» Instructions to follow
Each line must appear in the answer exactly as it does in the data.

» Information provided
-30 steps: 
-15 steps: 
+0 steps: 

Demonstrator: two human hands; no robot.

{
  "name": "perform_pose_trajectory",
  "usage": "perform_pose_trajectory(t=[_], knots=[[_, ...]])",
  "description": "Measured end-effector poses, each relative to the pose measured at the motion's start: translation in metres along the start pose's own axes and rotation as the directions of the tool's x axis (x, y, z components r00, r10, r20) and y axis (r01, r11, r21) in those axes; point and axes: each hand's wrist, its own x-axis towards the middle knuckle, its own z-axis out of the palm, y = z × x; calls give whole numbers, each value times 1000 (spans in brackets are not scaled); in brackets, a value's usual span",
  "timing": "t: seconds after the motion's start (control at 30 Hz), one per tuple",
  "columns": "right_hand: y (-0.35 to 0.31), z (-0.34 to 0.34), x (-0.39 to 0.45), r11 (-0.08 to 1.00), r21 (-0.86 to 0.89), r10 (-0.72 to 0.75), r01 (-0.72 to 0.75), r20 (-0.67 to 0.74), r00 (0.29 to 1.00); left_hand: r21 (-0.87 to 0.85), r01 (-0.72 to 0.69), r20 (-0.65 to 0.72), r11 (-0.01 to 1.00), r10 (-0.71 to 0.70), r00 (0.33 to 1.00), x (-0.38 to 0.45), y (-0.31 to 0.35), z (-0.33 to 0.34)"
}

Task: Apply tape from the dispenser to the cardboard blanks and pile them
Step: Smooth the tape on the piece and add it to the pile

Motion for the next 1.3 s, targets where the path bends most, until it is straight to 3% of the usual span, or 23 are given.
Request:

» Result
-30 steps: 
-15 steps: 
+0 steps: 

Demonstrator: two human hands; no robot.

{
  "name": "perform_pose_trajectory",
  "usage": "perform_pose_trajectory(t=[_], knots=[[_, ...]])",
  "description": "Measured end-effector poses, each relative to the pose measured at the motion's start: translation in metres along the start pose's own axes and rotation as the directions of the tool's x axis (x, y, z components r00, r10, r20) and y axis (r01, r11, r21) in those axes; point and axes: each hand's wrist, its own x-axis towards the middle knuckle, its own z-axis out of the palm, y = z × x; calls give whole numbers, each value times 1000 (spans in brackets are not scaled); in brackets, a value's usual span",
  "timing": "t: seconds after the motion's start (control at 30 Hz), one per tuple",
  "columns": "right_hand: y (-0.35 to 0.31), z (-0.34 to 0.34), x (-0.39 to 0.45), r11 (-0.08 to 1.00), r21 (-0.86 to 0.89), r10 (-0.72 to 0.75), r01 (-0.72 to 0.75), r20 (-0.67 to 0.74), r00 (0.29 to 1.00); left_hand: r21 (-0.87 to 0.85), r01 (-0.72 to 0.69), r20 (-0.65 to 0.72), r11 (-0.01 to 1.00), r10 (-0.71 to 0.70), r00 (0.33 to 1.00), x (-0.38 to 0.45), y (-0.31 to 0.35), z (-0.33 to 0.34)"
}

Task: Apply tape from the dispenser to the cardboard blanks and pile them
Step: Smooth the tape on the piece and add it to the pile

Motion for the next 1.3 s, targets where the path bends most, until it is straight to 3% of the usual span, or 23 are given.
Request:

The response to the exercise has been completed.